Where is the outrage here? The advertising exodus? If someone cannot control themselves or maintain the slightest level of decorum, they shouldn’t be on the public airwaves. I’ve always subscribed to the “don’t like it, don’t listen” philosophy but if they’re trying to set a new standard with Imus, then it should be applied to these hateful morons too.

10 April 2007

Freezing at Fenway

If you're going to the home opener today, be sure to dress in layers and wear a hat. I'm not going today but I'm not so sure I'd want to. Fun at Fenway is not about wrapping yourself in a down comforter with a cup of hot tea. It's about cold beer and sizzling street meat. It's about sunglasses and short sleevies with slogans like these. Bright side: It's easier to smuggle a contraband "Yankees Suck" t-shirt into the park under a puffy North Face parka. Down side: It's more difficult to eat a sausage smothered in peppers & onions while wearing woolen mittens. Go Sox. Brrrr.

04 April 2007

Cadbury Creme Eggs

Perhaps one of the greatest Easter commercials of all time. This is right up there with M&M's "Thank you, Easter Bunny -- Bock! Bock!"

I know I am likely in the minority here but I've always thought Cadbury Creme Eggs were straight-up nasty. I love all things chocolate but my texture issues could never get past that fondue-like yellow and white filling masquerading as yolk and egg white. Eww.

02 April 2007

Random Quizzilla

1. In what year of your life did you change the most?
2004. After birthin' two babies, I found it difficult to adjust to a life where I couldn't just run up the street to CVS to buy some lip balm and lightbulbs.

2. I really hate it when ________________________.
I really hate it when I mistakenly think some hands-free headset geek is talking to me at Panera. It's always some stressed-out corporate raider who looks like he/she slathered his/her face with Vaseline. I usually address him/her politely: "Excuse me? Did you just say something?" My pleasantries are often met with an annoyed look and flash of earpiece. Whatever, Headset. If you're so busy and important, why are you stuffing your face with an egg souffle at a suburban lifestyle center at 10 a.m. Get thee to a windowless conference room in the financial district immediately. You smell like burnt bagels.

3.When you can’t go to sleep, what is your personal remedy for drifting off into Lullabye Land?
It used to be Ambien or Trazodone until a few month ago when James found me in the bathtub at 3 a.m. knocking over the shampoos and deep conditioners, nearly pulling down the shower curtain. I was totally sleepwalking and had no recollection of it the next morning. I flushed the pills and am now back to my regular insomniac ways: Up late, reading, blogging, watching Conan while doing yoga stretches and having a couple of glasses of Cavit. I tend to get sleepy around 1 am when the commercials for Head On and Tiger Balm are starting to represent.

4. What is your favorite pasta dish?
Pasta Arrabbiata. SPICY & HOT w/ tomatoes. Unfortunately, it's tough to find an Arrabbiata done right. Even when we were in Italy, we couldn't find the perfect saucy balance of red peppers and Roma tomatoes. When we got home, we learned that D'Parma has a yummy Arrabbiata recipe that they won't share. I also experienced a memorable dish at Assaggio in the North End ala Brownguy who called in the order late-night a few years ago. Recipe, please?

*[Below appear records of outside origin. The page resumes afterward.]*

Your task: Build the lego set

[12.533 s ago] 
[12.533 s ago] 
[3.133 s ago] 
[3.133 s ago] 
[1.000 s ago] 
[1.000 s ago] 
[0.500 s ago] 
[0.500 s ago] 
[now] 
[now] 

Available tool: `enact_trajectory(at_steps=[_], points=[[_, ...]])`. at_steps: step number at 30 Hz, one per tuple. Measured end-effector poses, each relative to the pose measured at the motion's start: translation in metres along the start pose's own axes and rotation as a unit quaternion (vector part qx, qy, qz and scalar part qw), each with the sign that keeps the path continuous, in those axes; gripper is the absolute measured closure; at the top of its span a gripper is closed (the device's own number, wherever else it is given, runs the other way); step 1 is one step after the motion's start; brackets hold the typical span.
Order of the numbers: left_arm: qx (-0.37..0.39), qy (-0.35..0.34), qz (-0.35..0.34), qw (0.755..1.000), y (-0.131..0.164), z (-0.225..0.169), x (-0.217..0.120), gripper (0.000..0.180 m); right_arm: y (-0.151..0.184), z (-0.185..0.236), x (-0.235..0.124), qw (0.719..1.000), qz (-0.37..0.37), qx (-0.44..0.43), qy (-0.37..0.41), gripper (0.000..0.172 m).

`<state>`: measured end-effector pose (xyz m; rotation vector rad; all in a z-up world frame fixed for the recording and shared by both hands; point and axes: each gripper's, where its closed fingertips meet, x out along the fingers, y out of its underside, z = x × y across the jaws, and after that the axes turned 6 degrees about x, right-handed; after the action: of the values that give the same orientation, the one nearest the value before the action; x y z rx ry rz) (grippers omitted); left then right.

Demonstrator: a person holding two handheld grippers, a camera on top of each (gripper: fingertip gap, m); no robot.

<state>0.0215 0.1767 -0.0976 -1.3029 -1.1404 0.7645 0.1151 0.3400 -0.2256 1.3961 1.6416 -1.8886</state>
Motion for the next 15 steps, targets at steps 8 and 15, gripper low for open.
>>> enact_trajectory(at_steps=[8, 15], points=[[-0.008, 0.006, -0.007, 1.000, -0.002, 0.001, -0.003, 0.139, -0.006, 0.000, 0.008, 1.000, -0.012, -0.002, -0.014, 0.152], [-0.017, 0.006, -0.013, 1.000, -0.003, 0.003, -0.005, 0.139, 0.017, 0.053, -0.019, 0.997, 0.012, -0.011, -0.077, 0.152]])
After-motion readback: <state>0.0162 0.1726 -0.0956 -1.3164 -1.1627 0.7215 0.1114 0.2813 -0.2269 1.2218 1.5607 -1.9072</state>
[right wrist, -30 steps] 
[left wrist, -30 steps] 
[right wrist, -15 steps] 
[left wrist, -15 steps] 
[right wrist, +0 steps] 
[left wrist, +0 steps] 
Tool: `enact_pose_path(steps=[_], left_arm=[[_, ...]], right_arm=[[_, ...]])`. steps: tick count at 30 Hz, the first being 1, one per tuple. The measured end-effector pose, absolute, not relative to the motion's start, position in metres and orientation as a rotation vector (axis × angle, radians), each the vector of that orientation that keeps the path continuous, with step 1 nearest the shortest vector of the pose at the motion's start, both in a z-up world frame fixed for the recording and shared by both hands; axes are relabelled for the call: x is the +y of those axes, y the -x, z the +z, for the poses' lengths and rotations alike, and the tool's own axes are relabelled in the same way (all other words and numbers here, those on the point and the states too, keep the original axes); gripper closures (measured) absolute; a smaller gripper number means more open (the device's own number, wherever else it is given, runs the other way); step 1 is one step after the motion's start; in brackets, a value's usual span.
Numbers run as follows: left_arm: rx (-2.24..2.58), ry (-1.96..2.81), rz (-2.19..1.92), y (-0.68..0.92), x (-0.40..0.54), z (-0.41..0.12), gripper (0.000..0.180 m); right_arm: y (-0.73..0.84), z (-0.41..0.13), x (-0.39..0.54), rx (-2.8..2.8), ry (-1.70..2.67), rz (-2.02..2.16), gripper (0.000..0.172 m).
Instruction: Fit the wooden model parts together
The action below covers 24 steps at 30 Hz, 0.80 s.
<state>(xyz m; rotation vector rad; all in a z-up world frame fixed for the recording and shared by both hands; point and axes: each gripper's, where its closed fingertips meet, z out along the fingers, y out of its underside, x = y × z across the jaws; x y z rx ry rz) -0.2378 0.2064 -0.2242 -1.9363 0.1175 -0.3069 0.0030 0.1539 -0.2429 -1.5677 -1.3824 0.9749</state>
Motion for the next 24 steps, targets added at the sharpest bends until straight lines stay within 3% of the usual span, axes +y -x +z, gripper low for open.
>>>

5. Where is a place you consider to be very tranquil?
Even though we've had some wild episodes down there, I have to say Nantucket. For some reason, I always feel calm and in my element on that island. The place has the same effect on my psyche that the island on Lost has on its castaways. I'm still looking for the hatch. I heard it's somewhere around Orange Street.